▶ **Exercise**:
An identical copy of the records below is the expected result.

▶ **Items from a dataset**:
--- START ---
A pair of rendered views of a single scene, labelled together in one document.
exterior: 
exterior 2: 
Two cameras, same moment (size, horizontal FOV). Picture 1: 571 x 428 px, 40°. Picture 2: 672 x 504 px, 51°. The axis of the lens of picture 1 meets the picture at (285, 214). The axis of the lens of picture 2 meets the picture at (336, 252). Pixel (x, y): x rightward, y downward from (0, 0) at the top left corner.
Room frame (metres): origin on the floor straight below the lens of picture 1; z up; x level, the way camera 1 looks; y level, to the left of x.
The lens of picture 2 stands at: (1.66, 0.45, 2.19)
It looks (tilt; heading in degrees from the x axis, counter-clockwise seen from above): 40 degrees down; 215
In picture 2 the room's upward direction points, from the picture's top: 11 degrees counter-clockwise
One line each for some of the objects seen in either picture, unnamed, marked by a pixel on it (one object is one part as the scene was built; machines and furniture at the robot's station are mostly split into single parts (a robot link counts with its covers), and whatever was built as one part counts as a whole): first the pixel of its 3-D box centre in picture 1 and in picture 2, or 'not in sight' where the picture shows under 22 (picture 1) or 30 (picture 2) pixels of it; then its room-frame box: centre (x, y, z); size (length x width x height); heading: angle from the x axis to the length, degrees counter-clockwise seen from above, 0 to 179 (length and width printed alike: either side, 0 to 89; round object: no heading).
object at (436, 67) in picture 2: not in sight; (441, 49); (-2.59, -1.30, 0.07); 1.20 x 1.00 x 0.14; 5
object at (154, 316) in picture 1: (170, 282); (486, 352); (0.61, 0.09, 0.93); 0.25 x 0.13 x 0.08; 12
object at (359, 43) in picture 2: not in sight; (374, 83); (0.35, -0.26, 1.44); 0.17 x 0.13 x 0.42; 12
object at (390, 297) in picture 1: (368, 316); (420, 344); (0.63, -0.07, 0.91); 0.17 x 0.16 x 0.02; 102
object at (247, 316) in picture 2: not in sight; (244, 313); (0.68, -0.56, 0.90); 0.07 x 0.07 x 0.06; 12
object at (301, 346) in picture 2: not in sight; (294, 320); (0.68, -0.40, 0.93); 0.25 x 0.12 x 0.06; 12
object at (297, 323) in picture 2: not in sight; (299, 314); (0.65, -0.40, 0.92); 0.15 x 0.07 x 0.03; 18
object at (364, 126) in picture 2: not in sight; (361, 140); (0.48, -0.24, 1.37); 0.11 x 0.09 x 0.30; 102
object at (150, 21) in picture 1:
--- END ---
▶ **Exercise output**:
A pair of rendered views of a single scene, labelled together in one document.
exterior: 
exterior 2: 
Two cameras, same moment (size, horizontal FOV). Picture 1: 571 x 428 px, 40°. Picture 2: 672 x 504 px, 51°. The axis of the lens of picture 1 meets the picture at (285, 214). The axis of the lens of picture 2 meets the picture at (336, 252). Pixel (x, y): x rightward, y downward from (0, 0) at the top left corner.
Room frame (metres): origin on the floor straight below the lens of picture 1; z up; x level, the way camera 1 looks; y level, to the left of x.
The lens of picture 2 stands at: (1.66, 0.45, 2.19)
It looks (tilt; heading in degrees from the x axis, counter-clockwise seen from above): 40 degrees down; 215
In picture 2 the room's upward direction points, from the picture's top: 11 degrees counter-clockwise
One line each for some of the objects seen in either picture, unnamed, marked by a pixel on it (one object is one part as the scene was built; machines and furniture at the robot's station are mostly split into single parts (a robot link counts with its covers), and whatever was built as one part counts as a whole): first the pixel of its 3-D box centre in picture 1 and in picture 2, or 'not in sight' where the picture shows under 22 (picture 1) or 30 (picture 2) pixels of it; then its room-frame box: centre (x, y, z); size (length x width x height); heading: angle from the x axis to the length, degrees counter-clockwise seen from above, 0 to 179 (length and width printed alike: either side, 0 to 89; round object: no heading).
object at (436, 67) in picture 2: not in sight; (441, 49); (-2.59, -1.30, 0.07); 1.20 x 1.00 x 0.14; 5
object at (154, 316) in picture 1: (170, 282); (486, 352); (0.61, 0.09, 0.93); 0.25 x 0.13 x 0.08; 12
object at (359, 43) in picture 2: not in sight; (374, 83); (0.35, -0.26, 1.44); 0.17 x 0.13 x 0.42; 12
object at (390, 297) in picture 1: (368, 316); (420, 344); (0.63, -0.07, 0.91); 0.17 x 0.16 x 0.02; 102
object at (247, 316) in picture 2: not in sight; (244, 313); (0.68, -0.56, 0.90); 0.07 x 0.07 x 0.06; 12
object at (301, 346) in picture 2: not in sight; (294, 320); (0.68, -0.40, 0.93); 0.25 x 0.12 x 0.06; 12
object at (297, 323) in picture 2: not in sight; (299, 314); (0.65, -0.40, 0.92); 0.15 x 0.07 x 0.03; 18
object at (364, 126) in picture 2: not in sight; (361, 140); (0.48, -0.24, 1.37); 0.11 x 0.09 x 0.30; 102
object at (150, 21) in picture 1:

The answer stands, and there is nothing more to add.